◆ **PROBLEM DETAILS**
Write out exactly the lines below that run from the one containing "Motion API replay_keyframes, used" through the one containing "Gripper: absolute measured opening", both included, with no other lines.

◆ **RAW DATA**
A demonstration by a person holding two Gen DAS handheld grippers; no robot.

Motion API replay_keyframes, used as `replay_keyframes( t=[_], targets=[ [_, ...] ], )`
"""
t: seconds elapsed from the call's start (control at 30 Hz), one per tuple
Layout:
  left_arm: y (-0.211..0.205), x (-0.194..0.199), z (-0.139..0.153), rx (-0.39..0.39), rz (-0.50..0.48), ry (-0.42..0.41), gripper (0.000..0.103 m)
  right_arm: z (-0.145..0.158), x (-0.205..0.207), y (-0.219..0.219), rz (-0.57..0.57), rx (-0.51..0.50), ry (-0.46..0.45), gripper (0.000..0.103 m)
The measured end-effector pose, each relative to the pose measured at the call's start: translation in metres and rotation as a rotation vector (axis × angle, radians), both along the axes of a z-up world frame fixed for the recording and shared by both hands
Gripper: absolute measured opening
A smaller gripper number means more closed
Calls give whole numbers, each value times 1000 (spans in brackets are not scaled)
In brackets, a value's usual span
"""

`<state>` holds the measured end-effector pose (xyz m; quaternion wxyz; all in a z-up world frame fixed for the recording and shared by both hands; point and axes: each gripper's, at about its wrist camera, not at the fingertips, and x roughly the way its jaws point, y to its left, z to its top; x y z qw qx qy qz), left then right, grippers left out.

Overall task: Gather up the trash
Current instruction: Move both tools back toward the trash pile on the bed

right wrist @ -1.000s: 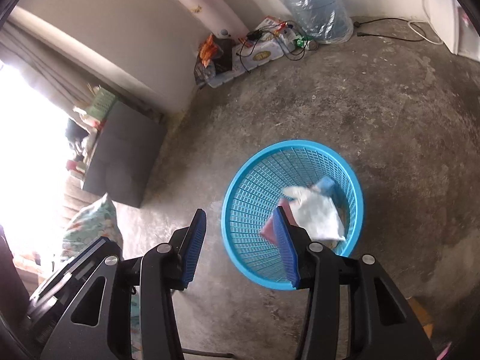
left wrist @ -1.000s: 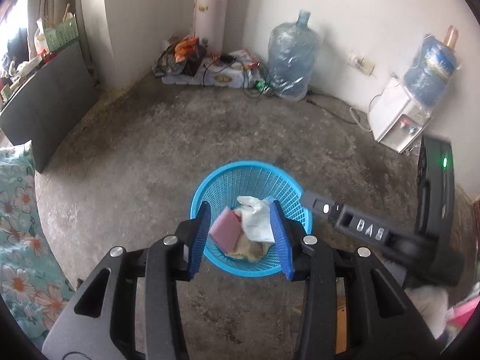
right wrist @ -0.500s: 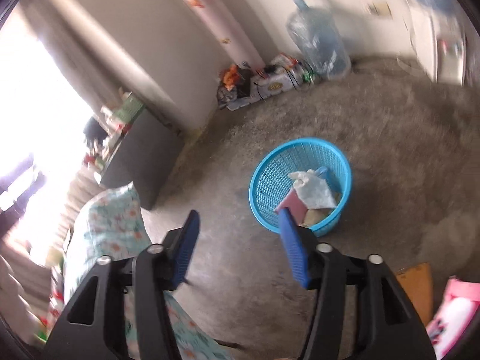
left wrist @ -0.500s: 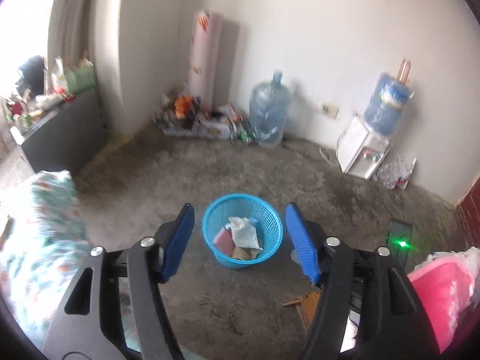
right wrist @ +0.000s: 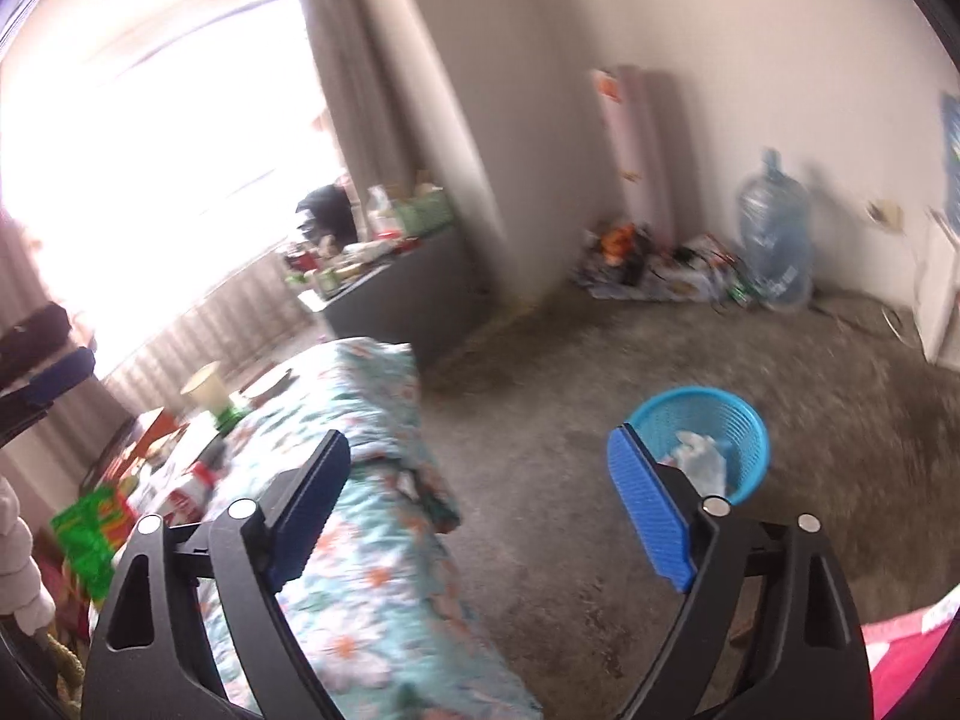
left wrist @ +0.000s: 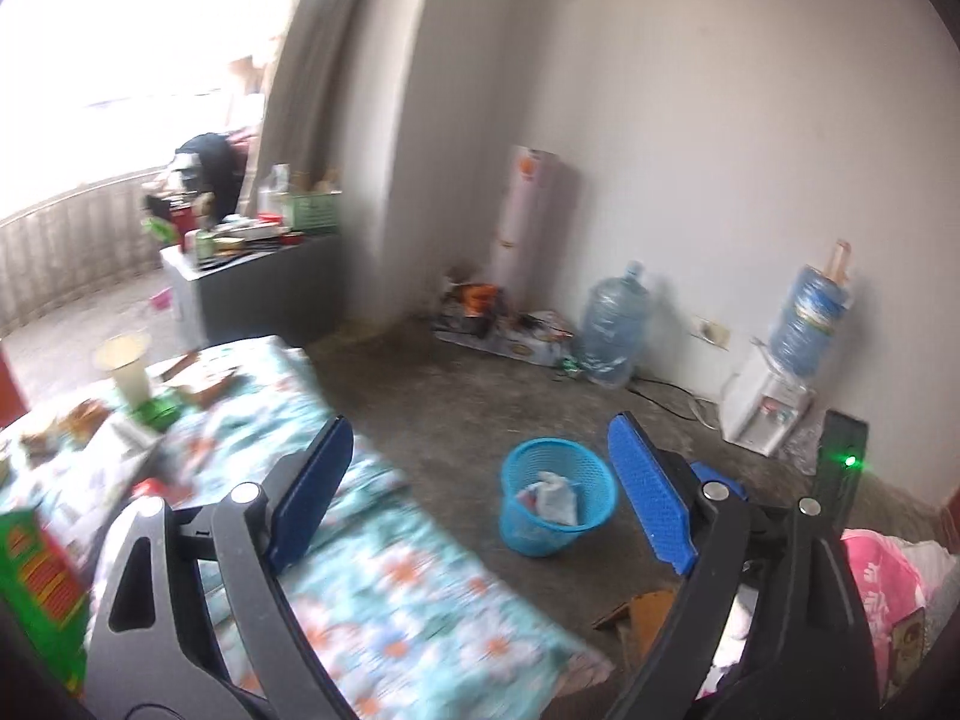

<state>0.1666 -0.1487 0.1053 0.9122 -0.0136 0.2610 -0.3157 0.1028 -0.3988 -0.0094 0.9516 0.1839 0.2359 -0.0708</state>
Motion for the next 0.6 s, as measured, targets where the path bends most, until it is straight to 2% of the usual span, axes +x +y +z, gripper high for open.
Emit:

◆ **SOLUTION**
Motion API replay_keyframes, used as `replay_keyframes( t=[_], targets=[ [_, ...] ], )`
"""
t: seconds elapsed from the call's start (control at 30 Hz), one per tuple
Layout:
  left_arm: y (-0.211..0.205), x (-0.194..0.199), z (-0.139..0.153), rx (-0.39..0.39), rz (-0.50..0.48), ry (-0.42..0.41), gripper (0.000..0.103 m)
  right_arm: z (-0.145..0.158), x (-0.205..0.207), y (-0.219..0.219), rz (-0.57..0.57), rx (-0.51..0.50), ry (-0.46..0.45), gripper (0.000..0.103 m)
The measured end-effector pose, each relative to the pose measured at the call's start: translation in metres and rotation as a rotation vector (axis × angle, radians), both along the axes of a z-up world frame fixed for the recording and shared by both hands
Gripper: absolute measured opening

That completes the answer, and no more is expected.